(Beginning of Recorded data)
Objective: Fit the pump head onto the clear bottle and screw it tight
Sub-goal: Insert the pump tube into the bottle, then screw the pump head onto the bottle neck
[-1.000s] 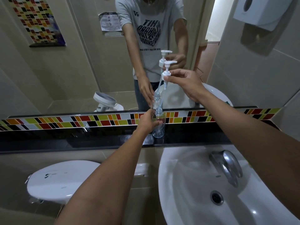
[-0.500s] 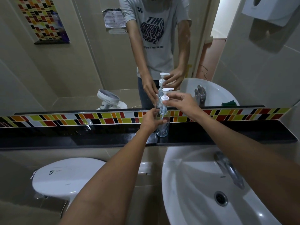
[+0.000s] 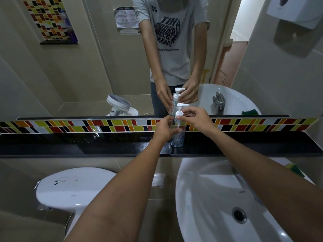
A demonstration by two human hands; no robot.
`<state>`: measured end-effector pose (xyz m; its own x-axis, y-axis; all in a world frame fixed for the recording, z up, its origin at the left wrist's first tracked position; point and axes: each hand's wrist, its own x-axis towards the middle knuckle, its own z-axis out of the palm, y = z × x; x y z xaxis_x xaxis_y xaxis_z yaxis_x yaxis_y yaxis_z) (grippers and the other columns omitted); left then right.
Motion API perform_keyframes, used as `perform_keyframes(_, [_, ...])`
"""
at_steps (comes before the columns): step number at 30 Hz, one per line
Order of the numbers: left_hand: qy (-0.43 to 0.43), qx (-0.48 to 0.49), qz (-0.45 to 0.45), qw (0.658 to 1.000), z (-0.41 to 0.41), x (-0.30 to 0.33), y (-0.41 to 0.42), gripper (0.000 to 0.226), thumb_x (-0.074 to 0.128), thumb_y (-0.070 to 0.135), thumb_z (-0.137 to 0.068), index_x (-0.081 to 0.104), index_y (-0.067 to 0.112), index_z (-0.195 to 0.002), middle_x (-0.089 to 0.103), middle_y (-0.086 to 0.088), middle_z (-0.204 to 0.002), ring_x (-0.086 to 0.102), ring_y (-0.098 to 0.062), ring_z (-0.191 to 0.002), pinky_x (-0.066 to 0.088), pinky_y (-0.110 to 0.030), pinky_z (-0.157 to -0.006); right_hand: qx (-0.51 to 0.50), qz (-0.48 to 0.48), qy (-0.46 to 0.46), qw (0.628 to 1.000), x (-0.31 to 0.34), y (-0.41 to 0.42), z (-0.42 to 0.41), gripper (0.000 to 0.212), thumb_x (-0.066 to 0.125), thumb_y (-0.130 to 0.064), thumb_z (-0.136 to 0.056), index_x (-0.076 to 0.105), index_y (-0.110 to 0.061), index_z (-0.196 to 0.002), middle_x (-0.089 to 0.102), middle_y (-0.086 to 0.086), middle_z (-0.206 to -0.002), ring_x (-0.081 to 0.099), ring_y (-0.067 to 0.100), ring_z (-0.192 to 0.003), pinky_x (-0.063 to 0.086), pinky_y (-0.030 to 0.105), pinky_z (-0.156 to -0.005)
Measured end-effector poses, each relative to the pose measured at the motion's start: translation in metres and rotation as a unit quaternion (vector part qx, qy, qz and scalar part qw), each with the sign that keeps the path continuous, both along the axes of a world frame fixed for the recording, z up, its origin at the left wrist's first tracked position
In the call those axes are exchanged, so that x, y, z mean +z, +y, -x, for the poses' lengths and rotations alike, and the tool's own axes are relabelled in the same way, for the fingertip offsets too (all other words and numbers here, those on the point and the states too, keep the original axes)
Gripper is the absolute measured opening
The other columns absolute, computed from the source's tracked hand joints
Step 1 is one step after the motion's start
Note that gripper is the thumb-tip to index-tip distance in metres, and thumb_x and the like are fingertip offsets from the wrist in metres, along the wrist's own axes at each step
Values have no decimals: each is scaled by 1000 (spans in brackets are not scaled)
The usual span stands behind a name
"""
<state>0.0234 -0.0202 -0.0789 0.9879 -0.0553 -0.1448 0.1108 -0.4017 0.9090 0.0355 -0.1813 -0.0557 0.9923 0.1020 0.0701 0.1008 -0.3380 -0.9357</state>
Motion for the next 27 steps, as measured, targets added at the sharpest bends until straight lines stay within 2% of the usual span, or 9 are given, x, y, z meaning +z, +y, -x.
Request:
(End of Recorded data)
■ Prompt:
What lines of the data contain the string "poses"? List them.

■ Answer below:
Measured end-effector poses, each relative to the pose measured at the motion's start: translation in metres and rotation as a unit quaternion (vector part qx, qy, qz and scalar part qw), each with the sign that keeps the path continuous, both along the axes of a world frame fixed for the recording, z up, its origin at the left wrist's first tracked position
In the call those axes are exchanged, so that x, y, z mean +z, +y, -x, for the poses' lengths and rotations alike, and the tool's own axes are relabelled in the same way, for the fingertip offsets too (all other words and numbers here, those on the point and the states too, keep the original axes)

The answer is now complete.